De quel droit, inavouable? Donnez-leur le moyen de vivre autrement.
Je les plaignais; depuis que je les ai vus, que j'ai vécu au milieu d'eux, je les excuse et je n'éprouve plus pour eux qu'une immense pitié... Je les aime même!
Il est de par le monde pas mal de bourgeois qui feraient pire, s'ils étaient à leur place.
Eux, la société les traite en ennemis; ils lui rendent la pareille, et à l'heure où ils commettent un crime, ils croient se défendre... simplement, et ils sont sincères.
Vous jugez, mesdames et messieurs, quelle abondante récolte de notes, de documents, d'observations, j'ai pu faire, d'autant plus que, intéressé au suprême degré par ces mœurs qui n'ont jamais été vues de si près je ne me contentais pas des occasions que me fournissaient mes fonctions.
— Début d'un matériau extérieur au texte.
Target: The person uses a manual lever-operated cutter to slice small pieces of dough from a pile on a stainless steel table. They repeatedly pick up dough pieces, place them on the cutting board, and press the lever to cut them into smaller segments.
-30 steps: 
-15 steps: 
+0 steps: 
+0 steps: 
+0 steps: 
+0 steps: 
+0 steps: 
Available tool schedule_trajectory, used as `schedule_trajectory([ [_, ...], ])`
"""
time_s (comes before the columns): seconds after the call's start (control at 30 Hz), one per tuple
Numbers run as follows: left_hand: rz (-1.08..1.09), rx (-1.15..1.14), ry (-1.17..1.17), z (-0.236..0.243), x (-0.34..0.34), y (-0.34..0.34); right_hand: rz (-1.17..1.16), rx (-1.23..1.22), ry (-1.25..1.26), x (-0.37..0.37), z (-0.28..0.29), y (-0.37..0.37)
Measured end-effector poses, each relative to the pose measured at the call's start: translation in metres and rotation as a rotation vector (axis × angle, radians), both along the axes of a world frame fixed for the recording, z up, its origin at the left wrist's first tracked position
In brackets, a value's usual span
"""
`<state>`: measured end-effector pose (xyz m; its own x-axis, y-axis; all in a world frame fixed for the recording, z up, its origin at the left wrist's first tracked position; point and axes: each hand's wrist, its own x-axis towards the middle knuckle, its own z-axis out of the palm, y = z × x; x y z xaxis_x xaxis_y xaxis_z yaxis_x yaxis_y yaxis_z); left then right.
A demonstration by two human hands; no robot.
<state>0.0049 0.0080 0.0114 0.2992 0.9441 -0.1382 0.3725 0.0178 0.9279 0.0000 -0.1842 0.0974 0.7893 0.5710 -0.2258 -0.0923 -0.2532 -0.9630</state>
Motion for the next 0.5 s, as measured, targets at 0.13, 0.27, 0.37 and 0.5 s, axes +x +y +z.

Après avoir vu tout ce qu'il m'était possible de voir en tant que secrétaire, après avoir assisté à toutes les expéditions qui sont du ressort de la police et qui sont toujours si pleines d'imprévu et de pittoresque, arrestations, rafles, constatations d'adultères, réveil des condamnés à mort dans leurs cellules, après avoir constaté toutes les variétés de crimes, depuis le meurtre passionnel jusqu'à l'assassinat, toutes les variétés de suicides, dans les conditions et les circonstances les plus invraisemblables, j'ai voulu vivre par moi-même de la vie de ces êtres si curieux et si intéressants.
J'ai fréquenté pour mon plaisir et mon instruction personnelle tous les lieux où l'on coudoie le peuple, depuis l'assommoir bien fréquenté où l'ouvrier godailleur vient boire sa paie le samedi, jusqu'à l'arrière-salle enfumée et à double issue des mastroquets louches où les escarpes se partagent leur butin, à l'abri de tout regard indiscret.
Partout, je rencontrais des figures de connaissance et jamais, je dois le dire, je n'ai été l'objet même d'une menace. On savait que j'étais là, non par métier, mais par plaisir. Loin de se défier de moi, on profitait de ma présence pour me consulter, me demander conseil.